The structure of "Middle C" mirrors Schönberg's musical style. Instead of having the plot build up, crest and ebb, the book flows evenly in a series of anecdotes and recollections of the protagonist's everyday life.
Throughout the book, Joseph is constantly trying to wrangle a certain sentence into what he feels is its best form. The sentence's repetition serves as a harmonizing chorus.
"It expressed the situation as I thought of it," said Gass, who said he wrote many more permutations of the "musical sentence" than actually appear in the book.
As Joseph moves through life, he presents various credentials and personae both to the outside world and in his own mind, many exaggerated or fabricated.
He inherited this inclination from his father, who disguised the Catholic family as Jews in order to escape Austria on the eve of World War Two and start anew in London. Joseph's father eventually leaves the family to reinvent himself yet again.
The process of trying on and sometimes fabricating different elements of identity is common, Gass says, but living in the digital age complicates things. The anonymity of the Internet makes crafting alternate identities easier and more appealing, he says, but also makes it easier to spot dissemblers.

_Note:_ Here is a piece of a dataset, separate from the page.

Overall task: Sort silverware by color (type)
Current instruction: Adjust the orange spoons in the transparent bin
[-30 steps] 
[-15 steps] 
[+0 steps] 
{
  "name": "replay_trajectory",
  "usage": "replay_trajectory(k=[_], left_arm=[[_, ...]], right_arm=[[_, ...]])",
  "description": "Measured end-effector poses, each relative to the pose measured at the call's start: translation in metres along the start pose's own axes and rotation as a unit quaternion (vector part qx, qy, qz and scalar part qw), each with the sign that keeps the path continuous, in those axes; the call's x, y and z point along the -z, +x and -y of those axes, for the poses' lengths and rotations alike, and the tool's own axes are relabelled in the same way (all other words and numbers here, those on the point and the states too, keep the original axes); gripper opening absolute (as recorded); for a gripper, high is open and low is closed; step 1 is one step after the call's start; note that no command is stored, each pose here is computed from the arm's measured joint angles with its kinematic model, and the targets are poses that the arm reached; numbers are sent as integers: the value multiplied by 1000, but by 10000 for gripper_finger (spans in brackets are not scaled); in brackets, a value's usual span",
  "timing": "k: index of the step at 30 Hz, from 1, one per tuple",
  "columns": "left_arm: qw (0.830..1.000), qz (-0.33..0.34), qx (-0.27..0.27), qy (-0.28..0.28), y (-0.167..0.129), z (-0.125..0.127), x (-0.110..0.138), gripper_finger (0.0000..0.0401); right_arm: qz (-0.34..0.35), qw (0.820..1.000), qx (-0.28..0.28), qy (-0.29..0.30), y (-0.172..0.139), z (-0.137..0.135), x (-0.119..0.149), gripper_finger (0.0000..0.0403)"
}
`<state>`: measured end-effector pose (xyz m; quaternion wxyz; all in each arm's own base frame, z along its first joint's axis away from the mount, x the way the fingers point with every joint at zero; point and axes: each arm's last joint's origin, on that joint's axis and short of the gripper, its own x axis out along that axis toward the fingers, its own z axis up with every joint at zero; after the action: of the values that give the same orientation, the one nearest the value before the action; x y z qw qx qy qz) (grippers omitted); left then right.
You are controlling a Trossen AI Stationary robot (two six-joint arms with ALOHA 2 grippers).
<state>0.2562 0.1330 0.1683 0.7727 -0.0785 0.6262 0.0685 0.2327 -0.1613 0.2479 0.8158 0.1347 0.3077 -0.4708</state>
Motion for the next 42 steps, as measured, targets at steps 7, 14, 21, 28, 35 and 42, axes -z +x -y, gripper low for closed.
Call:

"We can create, are begged to create, new selves all of the time," Gass said. "But it's also easier to catch people."
At 88, the author says he is lucky to have had a good sense of himself early in life that endured into his twilight years.
"I knew what I wanted to be in high school," he said. "It's really a great advantage to not have to wonder, as so many do."
Gass said he has been "like a machine" with his writing process over the last several decades, and has no plans to retire. He says working has become slightly more difficult as he has advanced in age, but that hasn't stopped him.
He is currently working on several nonfiction projects, including a collection of essays on painting, music, and the arts. "Instead of playing golf or collecting stamps, etc. I pursue my work," he said. "It's what I can still do."